I've been running this blog since Aug 15 (86 days). I've posted 162 posts, which is a little less than two / day.
The only ways to find the blog are: my NiteFlirt listing (over 90% of my traffic), stumbling into the blog from a search result related to one of my posts (less than 1% of my traffic), or Twitter (I tweet about blog posts from @GalianaChance where almost all my followers are PSOs, and then @FlirtBlogs automatically tweets when I have a new blog post).
There are lots of ways to drive traffic to a web site that I'm not doing. I don't advertise the blog. I don't strategically post comments on high-traffic sites. I don't run contests. I don't do anything to improve my search engine optimization other than label / tag my posts.
I usually get 150-200 page views per day, so it's not a high-traffic site by any normal web definition, but I'm really happy with it. It feels like a great start. I kind of like that it's still small enough for me to be able to tell when someone goes on a binge and reads my whole blog. I think about half my readers are potential callers, and the other half are phone sex operators -- that's a gut-level guess based on comments and emails. I know at least 20 callers who read regularly.
I've had Google ads enabled most of the time I've had the blog, and so far I have $1.44 from people clicking ads on my blog. I suspect all those clicks are from one reader who is being supportive (P.S. never click an ad unless you're actually interested -- honest advertisers deserve honest clicks).

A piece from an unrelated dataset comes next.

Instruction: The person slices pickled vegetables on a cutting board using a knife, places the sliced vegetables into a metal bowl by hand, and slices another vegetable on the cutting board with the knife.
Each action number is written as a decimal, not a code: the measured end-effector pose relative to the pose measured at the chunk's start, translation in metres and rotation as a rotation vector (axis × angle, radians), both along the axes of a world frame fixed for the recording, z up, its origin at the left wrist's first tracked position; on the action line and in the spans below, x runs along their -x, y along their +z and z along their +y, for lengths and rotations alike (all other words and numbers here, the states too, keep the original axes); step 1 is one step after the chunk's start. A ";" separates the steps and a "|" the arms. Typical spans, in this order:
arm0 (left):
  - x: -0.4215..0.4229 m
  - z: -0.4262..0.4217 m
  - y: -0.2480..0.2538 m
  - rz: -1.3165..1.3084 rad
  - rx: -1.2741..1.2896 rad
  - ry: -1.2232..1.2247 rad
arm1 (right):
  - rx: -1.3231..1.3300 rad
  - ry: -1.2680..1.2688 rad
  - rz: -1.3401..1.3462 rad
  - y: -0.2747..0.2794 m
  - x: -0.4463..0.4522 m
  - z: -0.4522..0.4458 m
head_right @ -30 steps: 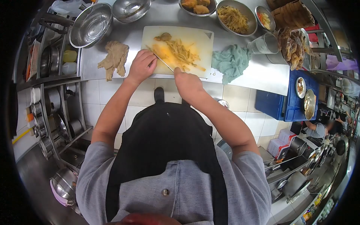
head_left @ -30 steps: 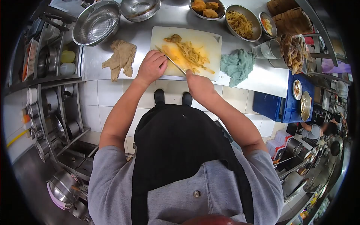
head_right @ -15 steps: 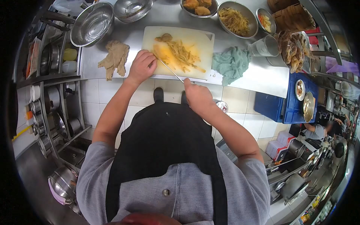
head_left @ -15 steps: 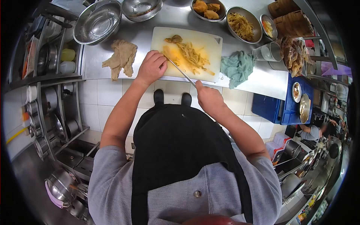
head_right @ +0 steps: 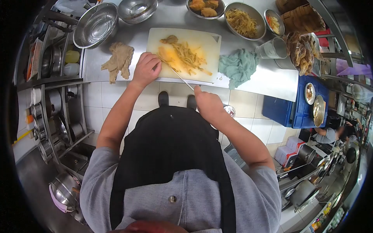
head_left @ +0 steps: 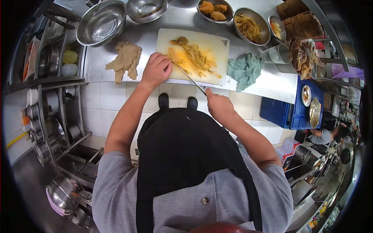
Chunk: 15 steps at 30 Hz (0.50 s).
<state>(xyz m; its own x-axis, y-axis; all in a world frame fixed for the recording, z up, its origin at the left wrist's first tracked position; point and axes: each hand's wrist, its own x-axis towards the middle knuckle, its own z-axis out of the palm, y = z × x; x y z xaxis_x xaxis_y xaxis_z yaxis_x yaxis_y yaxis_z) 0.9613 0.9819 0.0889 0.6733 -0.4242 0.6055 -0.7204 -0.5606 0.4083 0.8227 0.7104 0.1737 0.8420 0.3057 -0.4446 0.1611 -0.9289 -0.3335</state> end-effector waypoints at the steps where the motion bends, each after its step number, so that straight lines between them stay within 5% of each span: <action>1: -0.001 0.000 0.000 -0.004 0.001 0.003 | -0.001 0.001 -0.018 0.001 0.000 -0.001; 15: 0.001 0.001 -0.005 -0.019 -0.011 0.042 | -0.027 0.011 0.001 -0.005 -0.040 0.030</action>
<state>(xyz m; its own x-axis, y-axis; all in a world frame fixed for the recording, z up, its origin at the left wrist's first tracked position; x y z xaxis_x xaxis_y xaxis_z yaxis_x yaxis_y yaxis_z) 0.9605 0.9826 0.0840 0.6790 -0.4024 0.6141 -0.7037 -0.5952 0.3880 0.8624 0.7402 0.1683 0.8379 0.3270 -0.4370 0.1714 -0.9178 -0.3582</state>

Not $1.44 per day -- $1.44 total, which is a little less than 1.5 cents per day.
So. Why do I keep up with the blog at this crazy pace when it's not even making enough to pay for Starbucks once per quarter?
I blog for me: I like having a place to store favorite memories. And I like having a place to "think out loud" about concepts which are gnawing at me; writing often helps me un-stick thoughts that are feel stuck. And I didn't want to lose the early impressions, the questions which will become answers, which will become assumptions, which are good to remember and question now and then. And, at its most practical, blogging between calls helps me stay in the right head-space more than any other between-call activity.
I blog for you: You've told me you like the blog, and I like interacting with you around stuff I've written. It sometimes gives us fresh things to talk about when you call. When I'm puzzling over an idea, like when I was struggling with the word "whore", readers piped in with their perspectives on calls, and the interaction helped me. When a new caller says he's read my blog, I feel more confident that we're going to get along well, and I can almost guarantee it will be a fun call.
(Haven't called yet? Try not to be intimidated by that last sentence - the people who ask, "Was that boring / weird / unoriginal?" are usually the ones I have found the most fascinating and creative. Your fantasy may feel unoriginal to you because you've thought about it a lot, but chances are, there's some original twist in there somewhere. Also, if you're not in the mood to shoot for originality, you can always pick some toys and guide me to masturbate with them - I love those calls a lot. Oops. Now I'm totally off topic.)
Back to the interactions. I love putting something naughty in the blog and having a caller toss it back at me later, to use in their own play. I find it deeply gratifying when someone takes something they've learned about me and incorporates it into a fantasy. And I'm endlessly amused when callers tease me about getting in the blog:
Question: When are you going to put me in the blog?My husband and I tried to figure out a way to monetize callers' urges to get in the blog, but all our ideas were stuff that would annoy us if someone else did it, so I didn't do any of them. I have some ideas of how to get more reader interaction, purely for my entertainment, but nothing bankable. I'll do them some day.
Answer: I have no idea. My urge to write has a life of its own without a logical pattern. It feels like when I write fiction, and characters suddenly become insistent about their story lines. I write the ideas and stories that don't leave me alone. If I could predict that, I'd be a much better writer, that's for sure.
Joking Response: I'm not calling again until you put me in the blog!
Brat Counter-Response: /giggle
So, in conclusion: blogging can be very profitable, but not the way I do it. If you want a profitable blog, work on making your blog profitable, instead of using it to entertain yourself.